My husband just finished reading a book last night: Stieg Larsson's The Girl with the Dragon Tattoo. He loved it, and he thought the translation was wonderful, and he was telling me how impressed he was that they didn't try to explain everything, but actually let things like the name of the supermarket just slip in naturally to the flow of narrative.
I blinked at him a little and said, "Why would they try to explain it?" Everybody who has been around my blog for awhile knows how I feel about infodumping.
It did bring something to my attention, though - something which has been growing in my consciousness for some time now. It is this:
World Building is not just a Genre Issue.
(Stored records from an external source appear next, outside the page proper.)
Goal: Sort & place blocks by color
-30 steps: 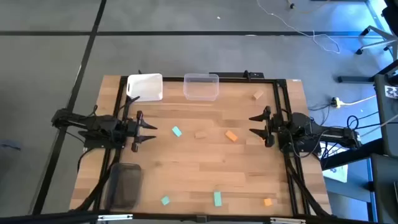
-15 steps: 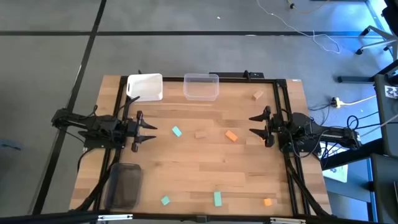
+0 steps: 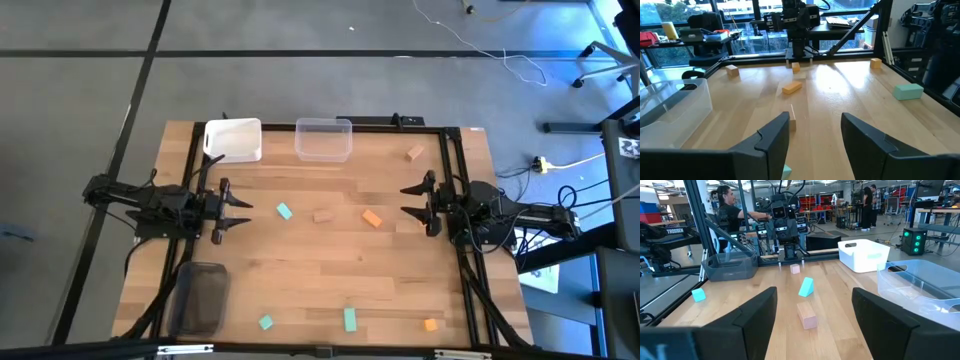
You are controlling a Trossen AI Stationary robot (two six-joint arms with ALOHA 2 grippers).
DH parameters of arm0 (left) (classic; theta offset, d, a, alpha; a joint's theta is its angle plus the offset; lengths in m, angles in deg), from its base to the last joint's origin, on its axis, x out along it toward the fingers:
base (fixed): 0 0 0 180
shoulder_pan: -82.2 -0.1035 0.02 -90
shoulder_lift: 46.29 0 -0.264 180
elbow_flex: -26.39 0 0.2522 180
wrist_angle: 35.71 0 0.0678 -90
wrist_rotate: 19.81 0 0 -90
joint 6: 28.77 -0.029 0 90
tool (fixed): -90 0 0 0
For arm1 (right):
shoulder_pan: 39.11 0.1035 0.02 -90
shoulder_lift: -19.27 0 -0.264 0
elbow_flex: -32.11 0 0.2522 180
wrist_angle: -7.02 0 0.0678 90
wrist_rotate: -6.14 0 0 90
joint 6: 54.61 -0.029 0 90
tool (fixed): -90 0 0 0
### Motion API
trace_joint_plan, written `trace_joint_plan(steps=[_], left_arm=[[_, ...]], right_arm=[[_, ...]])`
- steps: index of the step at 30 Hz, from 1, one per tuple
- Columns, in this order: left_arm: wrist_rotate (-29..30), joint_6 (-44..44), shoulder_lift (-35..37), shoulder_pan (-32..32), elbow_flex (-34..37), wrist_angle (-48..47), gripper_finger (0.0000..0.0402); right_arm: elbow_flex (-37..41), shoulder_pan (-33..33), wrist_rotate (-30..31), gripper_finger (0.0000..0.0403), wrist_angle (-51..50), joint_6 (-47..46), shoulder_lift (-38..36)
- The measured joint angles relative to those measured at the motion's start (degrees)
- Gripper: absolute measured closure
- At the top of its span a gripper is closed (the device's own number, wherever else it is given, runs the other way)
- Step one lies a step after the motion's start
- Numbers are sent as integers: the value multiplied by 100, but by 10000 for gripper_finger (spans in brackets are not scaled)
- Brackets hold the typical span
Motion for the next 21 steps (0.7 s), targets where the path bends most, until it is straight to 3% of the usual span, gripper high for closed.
trace_joint_plan(steps=[21], left_arm=[[0,2,1,0,1,0,232]], right_arm=[[2,-2,17,144,95,20,0]])
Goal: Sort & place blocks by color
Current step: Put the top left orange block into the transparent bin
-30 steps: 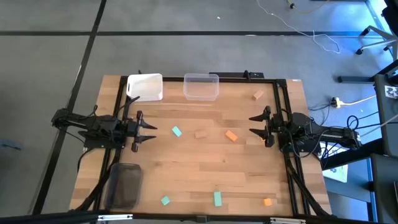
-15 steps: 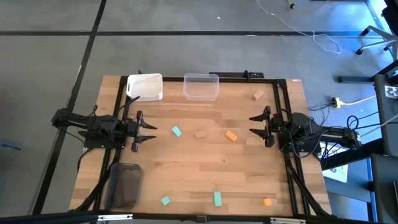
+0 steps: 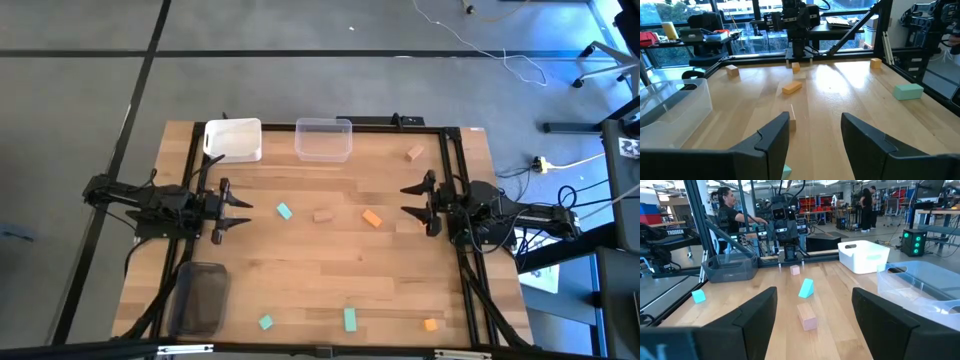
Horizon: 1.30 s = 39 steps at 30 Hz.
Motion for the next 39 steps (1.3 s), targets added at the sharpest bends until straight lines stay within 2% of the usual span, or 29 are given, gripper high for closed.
trace_joint_plan(steps=[5,14,22,26,29,34,39], left_arm=[[0,0,-2,-1,0,-1,232],[0,0,0,-1,0,-1,232],[0,-1,-2,-1,0,-1,232],[40,-10,-2,0,0,25,232],[470,47,-2,-2,13,158,232],[728,187,-2,-2,13,337,232],[915,602,-3,-2,-136,571,232]], right_arm=[[0,0,131,144,130,102,0],[0,1,276,144,183,-371,1],[-439,2,1204,144,71,-508,51],[-1005,2,1682,144,-749,-513,317],[-1598,1,1995,144,-1391,-764,729],[-2822,2,2263,144,-2327,-949,1820],[-4285,2,2616,144,-3756,-797,3146]])
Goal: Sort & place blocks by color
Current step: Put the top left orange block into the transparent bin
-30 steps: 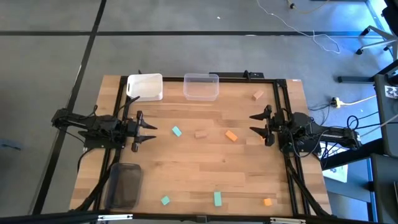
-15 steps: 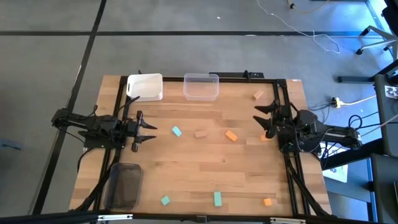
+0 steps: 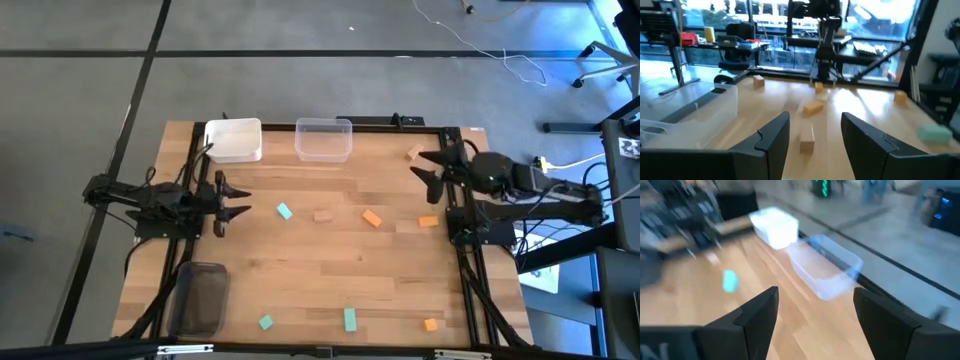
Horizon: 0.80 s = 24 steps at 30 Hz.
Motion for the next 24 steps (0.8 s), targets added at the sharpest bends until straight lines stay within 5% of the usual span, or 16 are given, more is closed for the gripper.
trace_joint_plan(steps=[6,12,17,24], left_arm=[[202,29,-302,0,-825,-324,232],[620,183,-1396,2,-2060,-1586,232],[761,942,-2364,0,-3019,-2844,232],[757,1830,-2864,1,-3689,-3180,232]], right_arm=[[-1716,-112,15,144,-1845,326,1508],[-2892,-550,-347,144,-3511,275,2684],[-3263,-895,-1159,144,-4078,617,3372],[-3635,-1489,-1829,144,-4159,429,4327]])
Look at The Girl with the Dragon Tattoo. It takes place in Sweden. The author was Swedish - makes perfect sense. But it has had enormous, worldwide success. For people outside of Sweden, Sweden is another world. This book would not have taken off as it did had it not had terrific, low-key worldbuilding of the Swedish environment. Without a solid setting, you feel lost. Okay, so the author was writing his own familiar environment, but from the perspective of many of his readers, he's creating an entirely new world. And he's doing it marvelously.
If you want to have a really wonderful book, the setting can't be generic. It has to be an integral part of the story, and it has to have meaning, depth and life. This is true no matter where or when it is: historical contexts, fantasy contexts, alien worlds, or around the kitchen table. And if you can think through your worldbuilding systematically and make it really strong, then that will help the story transcend the audience that would be most familiar with the environment you're working with. Some might guess that a story that takes place in Sweden would appeal only to the Swedish - but obviously not so.
There are a lot of elements that go into making a successful story that can reach a worldwide audience. But I would argue that richness of world is a vital element on that list. And I'll conclude by saying it again:
World building is not just a genre issue.
I've been saying this forever, and it's good to see I won't be alone anymore. Okay, I was never "alone", but it was something that people laughed at when I brought it up for the most part.
ReplyDeleteEven a story set in your own home environment needs a good setting.
This is so true. World building has to be done unobtrusively, but it still has to be done. A lot of novel drafts that I see lack the everyday details that ground you in the reality of the setting. Of course you don't want to describe things that are so mundane that they are dull to read about, but a novel needs a tangible setting as much as it needs tangible characters. And sometimes, as you say, the setting is a character in itself.